Your instructions: All of the data must be output exactly, with every picture left out.

Data segment:
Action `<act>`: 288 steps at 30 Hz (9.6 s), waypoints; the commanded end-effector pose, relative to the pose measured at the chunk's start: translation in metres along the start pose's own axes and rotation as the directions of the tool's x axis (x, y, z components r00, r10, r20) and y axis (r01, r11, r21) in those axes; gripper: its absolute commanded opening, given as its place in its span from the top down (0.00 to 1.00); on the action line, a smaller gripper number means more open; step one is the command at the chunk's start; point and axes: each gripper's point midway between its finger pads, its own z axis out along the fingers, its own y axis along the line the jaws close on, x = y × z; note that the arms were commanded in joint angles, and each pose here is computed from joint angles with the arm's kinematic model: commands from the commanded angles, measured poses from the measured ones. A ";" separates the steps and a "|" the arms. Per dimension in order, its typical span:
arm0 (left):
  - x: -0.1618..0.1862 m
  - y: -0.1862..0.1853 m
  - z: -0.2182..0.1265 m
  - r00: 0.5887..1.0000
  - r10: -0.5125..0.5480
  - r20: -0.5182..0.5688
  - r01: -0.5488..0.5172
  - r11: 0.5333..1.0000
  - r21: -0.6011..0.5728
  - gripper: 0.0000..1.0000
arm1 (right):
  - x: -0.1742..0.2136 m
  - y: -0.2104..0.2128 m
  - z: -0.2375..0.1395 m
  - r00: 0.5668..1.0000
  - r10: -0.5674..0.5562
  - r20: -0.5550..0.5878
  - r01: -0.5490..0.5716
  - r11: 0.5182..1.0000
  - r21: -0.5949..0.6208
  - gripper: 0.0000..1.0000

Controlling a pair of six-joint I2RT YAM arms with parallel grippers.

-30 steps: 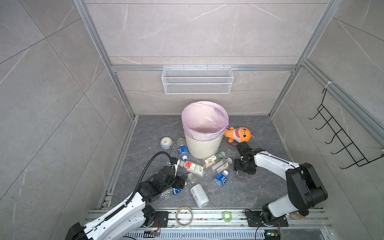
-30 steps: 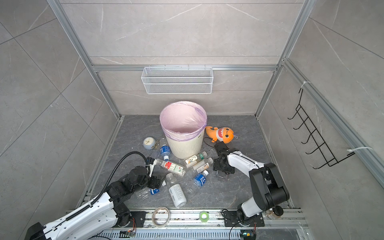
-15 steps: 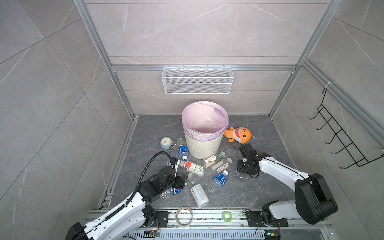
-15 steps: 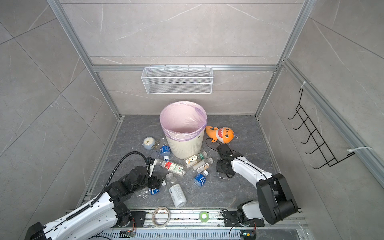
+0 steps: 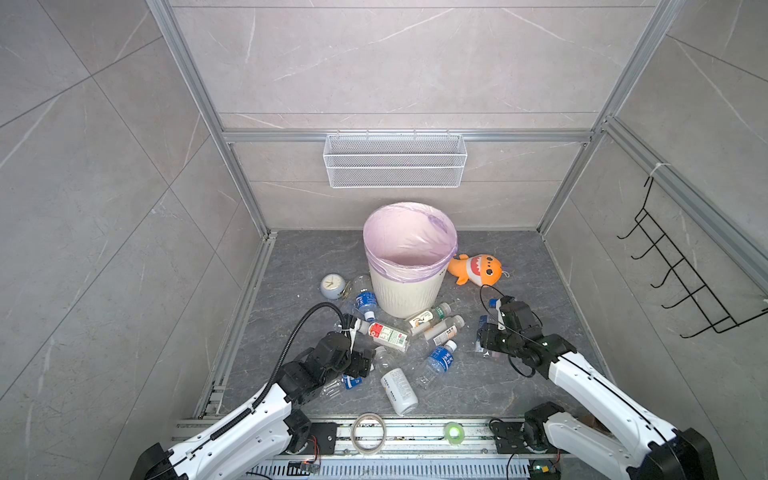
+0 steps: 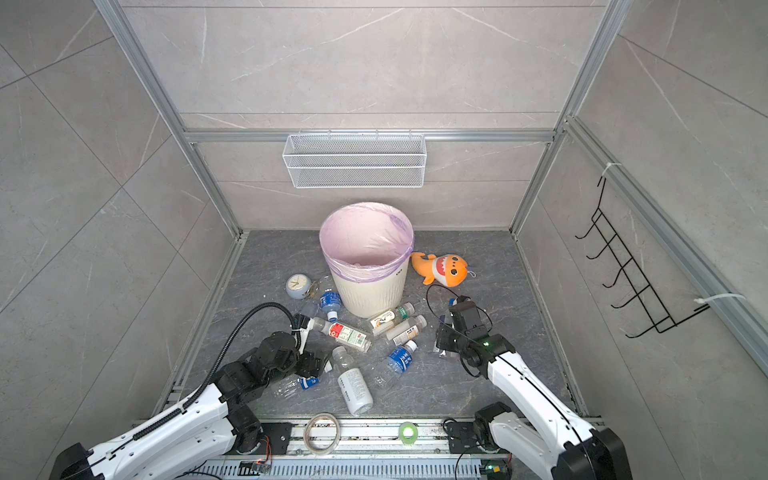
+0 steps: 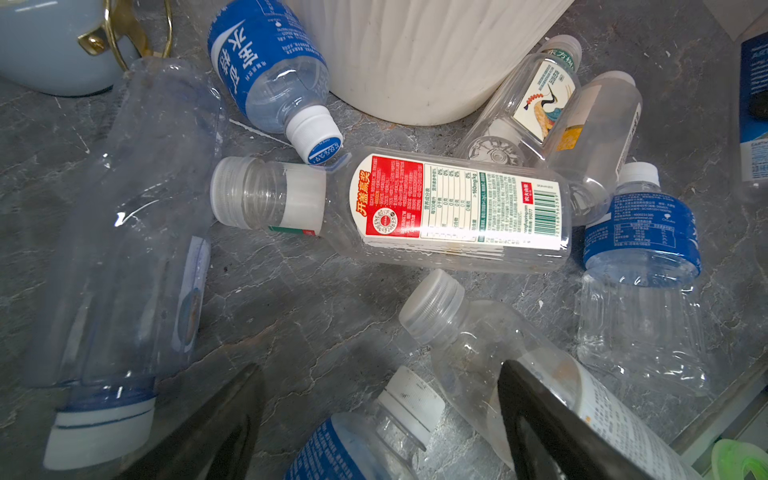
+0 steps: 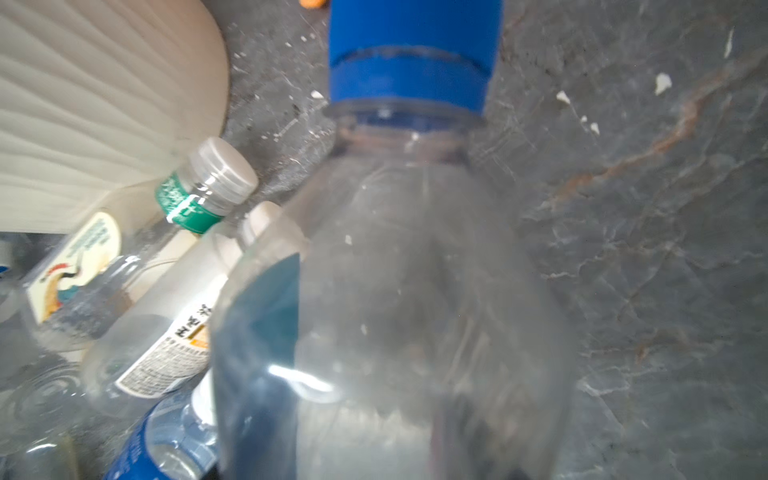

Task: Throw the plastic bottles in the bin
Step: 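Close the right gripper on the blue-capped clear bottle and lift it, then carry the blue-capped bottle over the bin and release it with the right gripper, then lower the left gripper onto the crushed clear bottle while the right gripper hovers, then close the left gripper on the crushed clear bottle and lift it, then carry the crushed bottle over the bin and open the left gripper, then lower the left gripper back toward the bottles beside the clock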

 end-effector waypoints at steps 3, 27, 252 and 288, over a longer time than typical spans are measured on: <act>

Response to this task:
Action `<act>`: 288 steps at 30 Hz (9.6 s), waypoints; the commanded end-effector pose, relative to the pose measured at the chunk's start: translation in metres along the start pose's own axes and rotation as the directions of the tool's x axis (x, y, z components r00, r10, r20) and y axis (r01, r11, r21) in those axes; gripper: its absolute commanded opening, given as its place in its span from the top down (0.00 to 1.00); on the action line, a smaller gripper number means more open; step one is the command at the chunk's start; point and axes: each gripper's point midway between its finger pads, its own z axis out along the fingers, its own y axis along the line the jaws close on, x = y × z; note that the arms were commanded in joint angles, and each pose here is computed from joint angles with the arm's kinematic model: commands from the commanded angles, measured poses from the measured ones. A ";" separates the steps and a "|" the arms. Per dimension in order, its typical span:
arm0 (left):
  - x: -0.1618..0.1862 m
  - y: -0.1862..0.1853 m
  - z: -0.2182..0.1265 m
  - r00: 0.5887..1.0000
  - r10: -0.5125..0.5480
  - r20: -0.5182..0.5688
  - r01: -0.5488..0.5172
  - r11: 0.5333..1.0000
  - r21: -0.6011..0.5728
  - gripper: 0.0000..1.0000
arm1 (right):
  - x: -0.1742..0.2136 m
  - y: -0.2104..0.2128 m
  - z: -0.2375..0.1395 m
  - r00: 0.5668..1.0000
  - r10: -0.5674..0.5562
  - r20: -0.5550..0.5878
  - r01: -0.5490..0.5716
  - r11: 0.5182..1.0000
  - r21: -0.5949..0.6208
  - gripper: 0.0000..1.0000

Controlling a pair of six-joint I2RT YAM arms with parallel grippers.

-30 steps: 
-30 steps: 
-15 steps: 
-15 steps: 
+0 steps: 
+0 steps: 
+0 steps: 
+0 steps: 

Task: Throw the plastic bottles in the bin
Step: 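Close the right gripper on the blue-capped clear bottle and lift it, then carry the blue-capped bottle over the bin and release it with the right gripper, then lower the left gripper onto the crushed clear bottle while the right gripper hovers, then close the left gripper on the crushed clear bottle and lift it, then carry the crushed bottle over the bin and open the left gripper, then lower the left gripper back toward the bottles beside the clock
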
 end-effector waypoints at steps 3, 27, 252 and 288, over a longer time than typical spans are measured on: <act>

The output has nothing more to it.